What is needed ::
The expected output is every line of the data exactly as shown, minus the images.

Dataset extract ::
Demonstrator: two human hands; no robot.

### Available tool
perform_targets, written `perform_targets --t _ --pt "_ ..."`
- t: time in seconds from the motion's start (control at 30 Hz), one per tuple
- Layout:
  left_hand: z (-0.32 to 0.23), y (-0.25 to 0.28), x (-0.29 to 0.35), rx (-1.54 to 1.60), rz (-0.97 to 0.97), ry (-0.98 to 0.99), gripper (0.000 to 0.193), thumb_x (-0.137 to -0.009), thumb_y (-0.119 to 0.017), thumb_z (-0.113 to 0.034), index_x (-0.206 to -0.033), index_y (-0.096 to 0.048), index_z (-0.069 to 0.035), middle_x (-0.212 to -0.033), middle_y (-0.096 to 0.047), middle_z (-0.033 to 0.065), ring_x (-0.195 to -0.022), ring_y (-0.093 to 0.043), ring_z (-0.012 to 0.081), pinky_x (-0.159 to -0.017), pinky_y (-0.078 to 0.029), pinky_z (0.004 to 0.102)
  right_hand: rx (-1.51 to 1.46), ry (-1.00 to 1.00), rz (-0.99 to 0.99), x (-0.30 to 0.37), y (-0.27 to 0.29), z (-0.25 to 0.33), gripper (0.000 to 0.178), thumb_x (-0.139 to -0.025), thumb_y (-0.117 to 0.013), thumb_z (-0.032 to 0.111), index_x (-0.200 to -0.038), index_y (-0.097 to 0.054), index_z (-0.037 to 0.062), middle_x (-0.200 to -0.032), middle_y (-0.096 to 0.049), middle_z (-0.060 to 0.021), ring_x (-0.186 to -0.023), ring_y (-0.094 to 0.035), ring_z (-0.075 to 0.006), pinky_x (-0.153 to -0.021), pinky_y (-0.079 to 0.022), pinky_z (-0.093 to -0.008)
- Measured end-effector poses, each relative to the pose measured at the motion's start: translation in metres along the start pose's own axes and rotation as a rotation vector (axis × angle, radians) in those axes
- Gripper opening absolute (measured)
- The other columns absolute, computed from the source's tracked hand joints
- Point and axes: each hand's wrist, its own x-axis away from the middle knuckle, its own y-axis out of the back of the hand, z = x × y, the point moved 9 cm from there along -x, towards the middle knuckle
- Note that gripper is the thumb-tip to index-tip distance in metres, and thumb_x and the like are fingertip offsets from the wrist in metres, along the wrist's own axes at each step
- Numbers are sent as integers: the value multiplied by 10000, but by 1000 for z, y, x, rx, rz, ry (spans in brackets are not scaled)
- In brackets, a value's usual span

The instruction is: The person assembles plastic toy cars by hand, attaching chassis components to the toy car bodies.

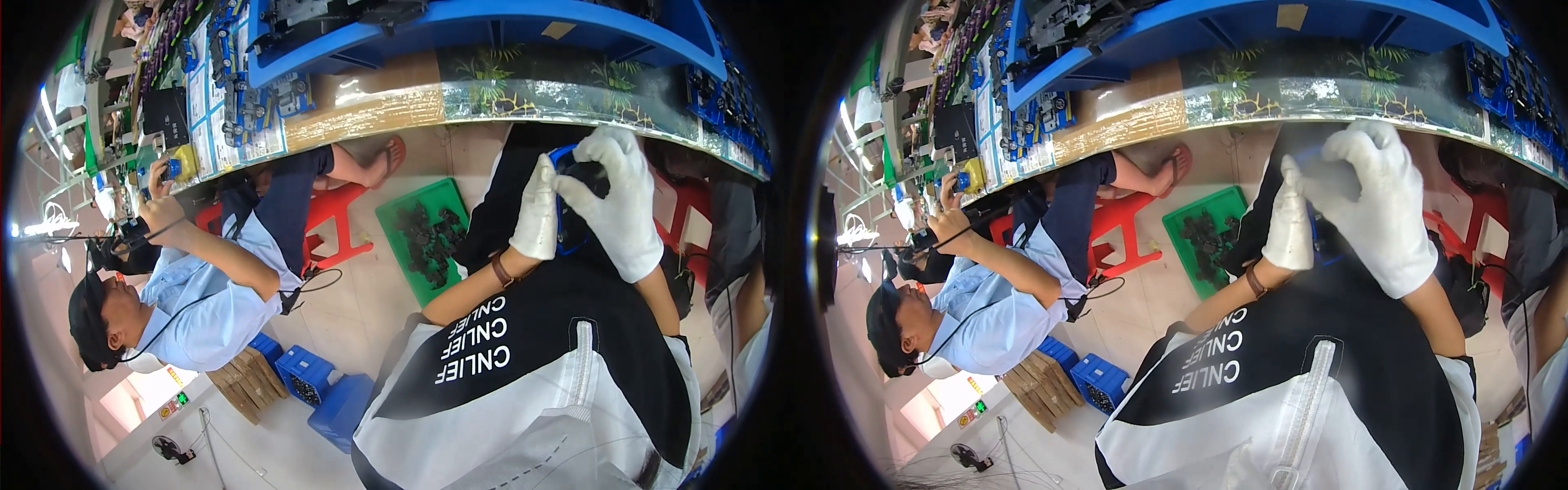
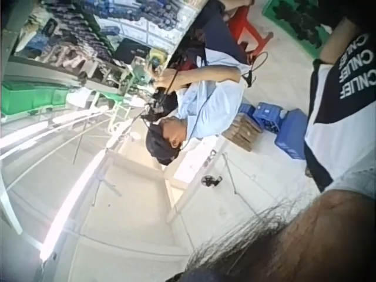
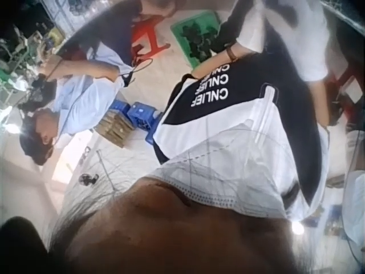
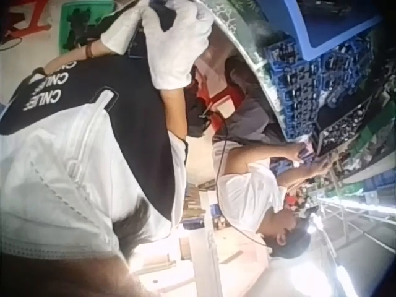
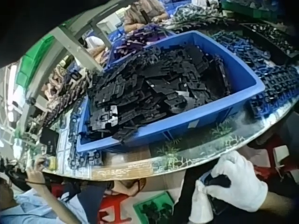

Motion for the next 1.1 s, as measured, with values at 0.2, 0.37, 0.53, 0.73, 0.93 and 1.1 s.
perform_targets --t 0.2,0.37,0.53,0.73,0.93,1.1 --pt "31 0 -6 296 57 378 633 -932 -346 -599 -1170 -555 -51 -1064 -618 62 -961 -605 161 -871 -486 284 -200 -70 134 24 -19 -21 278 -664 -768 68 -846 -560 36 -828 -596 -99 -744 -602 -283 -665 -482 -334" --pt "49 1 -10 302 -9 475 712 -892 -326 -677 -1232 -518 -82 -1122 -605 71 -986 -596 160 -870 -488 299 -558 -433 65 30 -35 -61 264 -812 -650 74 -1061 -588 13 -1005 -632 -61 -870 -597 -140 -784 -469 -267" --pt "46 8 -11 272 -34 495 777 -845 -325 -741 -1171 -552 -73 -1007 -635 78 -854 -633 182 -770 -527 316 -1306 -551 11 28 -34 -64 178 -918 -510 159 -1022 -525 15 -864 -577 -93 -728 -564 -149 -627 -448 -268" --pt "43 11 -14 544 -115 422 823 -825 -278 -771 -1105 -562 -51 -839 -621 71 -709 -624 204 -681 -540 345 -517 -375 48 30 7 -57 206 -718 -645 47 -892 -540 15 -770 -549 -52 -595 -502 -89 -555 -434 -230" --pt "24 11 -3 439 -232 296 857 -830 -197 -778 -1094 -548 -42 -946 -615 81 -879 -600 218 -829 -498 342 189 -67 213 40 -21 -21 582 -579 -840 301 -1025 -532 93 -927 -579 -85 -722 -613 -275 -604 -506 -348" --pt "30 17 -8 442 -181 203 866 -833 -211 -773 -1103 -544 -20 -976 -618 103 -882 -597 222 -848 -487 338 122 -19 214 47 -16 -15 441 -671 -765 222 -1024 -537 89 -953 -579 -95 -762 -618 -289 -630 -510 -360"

Worked solution ::
Demonstrator: two human hands; no robot.

### Available tool
perform_targets, written `perform_targets --t _ --pt "_ ..."`
- t: time in seconds from the motion's start (control at 30 Hz), one per tuple
- Layout:
  left_hand: z (-0.32 to 0.23), y (-0.25 to 0.28), x (-0.29 to 0.35), rx (-1.54 to 1.60), rz (-0.97 to 0.97), ry (-0.98 to 0.99), gripper (0.000 to 0.193), thumb_x (-0.137 to -0.009), thumb_y (-0.119 to 0.017), thumb_z (-0.113 to 0.034), index_x (-0.206 to -0.033), index_y (-0.096 to 0.048), index_z (-0.069 to 0.035), middle_x (-0.212 to -0.033), middle_y (-0.096 to 0.047), middle_z (-0.033 to 0.065), ring_x (-0.195 to -0.022), ring_y (-0.093 to 0.043), ring_z (-0.012 to 0.081), pinky_x (-0.159 to -0.017), pinky_y (-0.078 to 0.029), pinky_z (0.004 to 0.102)
  right_hand: rx (-1.51 to 1.46), ry (-1.00 to 1.00), rz (-0.99 to 0.99), x (-0.30 to 0.37), y (-0.27 to 0.29), z (-0.25 to 0.33), gripper (0.000 to 0.178), thumb_x (-0.139 to -0.025), thumb_y (-0.117 to 0.013), thumb_z (-0.032 to 0.111), index_x (-0.200 to -0.038), index_y (-0.097 to 0.054), index_z (-0.037 to 0.062), middle_x (-0.200 to -0.032), middle_y (-0.096 to 0.049), middle_z (-0.060 to 0.021), ring_x (-0.186 to -0.023), ring_y (-0.094 to 0.035), ring_z (-0.075 to 0.006), pinky_x (-0.153 to -0.021), pinky_y (-0.079 to 0.022), pinky_z (-0.093 to -0.008)
- Measured end-effector poses, each relative to the pose measured at the motion's start: translation in metres along the start pose's own axes and rotation as a rotation vector (axis × angle, radians) in those axes
- Gripper opening absolute (measured)
- The other columns absolute, computed from the source's tracked hand joints
- Point and axes: each hand's wrist, its own x-axis away from the middle knuckle, its own y-axis out of the back of the hand, z = x × y, the point moved 9 cm from there along -x, towards the middle knuckle
- Note that gripper is the thumb-tip to index-tip distance in metres, and thumb_x and the like are fingertip offsets from the wrist in metres, along the wrist's own axes at each step
- Numbers are sent as integers: the value multiplied by 10000, but by 1000 for z, y, x, rx, rz, ry (spans in brackets are not scaled)
- In brackets, a value's usual span

The instruction is: The person assembles plastic toy cars by hand, attaching chassis components to the toy car bodies.


Motion for the next 1.1 s, as measured, with values at 0.2, 0.37, 0.53, 0.73, 0.93 and 1.1 s.
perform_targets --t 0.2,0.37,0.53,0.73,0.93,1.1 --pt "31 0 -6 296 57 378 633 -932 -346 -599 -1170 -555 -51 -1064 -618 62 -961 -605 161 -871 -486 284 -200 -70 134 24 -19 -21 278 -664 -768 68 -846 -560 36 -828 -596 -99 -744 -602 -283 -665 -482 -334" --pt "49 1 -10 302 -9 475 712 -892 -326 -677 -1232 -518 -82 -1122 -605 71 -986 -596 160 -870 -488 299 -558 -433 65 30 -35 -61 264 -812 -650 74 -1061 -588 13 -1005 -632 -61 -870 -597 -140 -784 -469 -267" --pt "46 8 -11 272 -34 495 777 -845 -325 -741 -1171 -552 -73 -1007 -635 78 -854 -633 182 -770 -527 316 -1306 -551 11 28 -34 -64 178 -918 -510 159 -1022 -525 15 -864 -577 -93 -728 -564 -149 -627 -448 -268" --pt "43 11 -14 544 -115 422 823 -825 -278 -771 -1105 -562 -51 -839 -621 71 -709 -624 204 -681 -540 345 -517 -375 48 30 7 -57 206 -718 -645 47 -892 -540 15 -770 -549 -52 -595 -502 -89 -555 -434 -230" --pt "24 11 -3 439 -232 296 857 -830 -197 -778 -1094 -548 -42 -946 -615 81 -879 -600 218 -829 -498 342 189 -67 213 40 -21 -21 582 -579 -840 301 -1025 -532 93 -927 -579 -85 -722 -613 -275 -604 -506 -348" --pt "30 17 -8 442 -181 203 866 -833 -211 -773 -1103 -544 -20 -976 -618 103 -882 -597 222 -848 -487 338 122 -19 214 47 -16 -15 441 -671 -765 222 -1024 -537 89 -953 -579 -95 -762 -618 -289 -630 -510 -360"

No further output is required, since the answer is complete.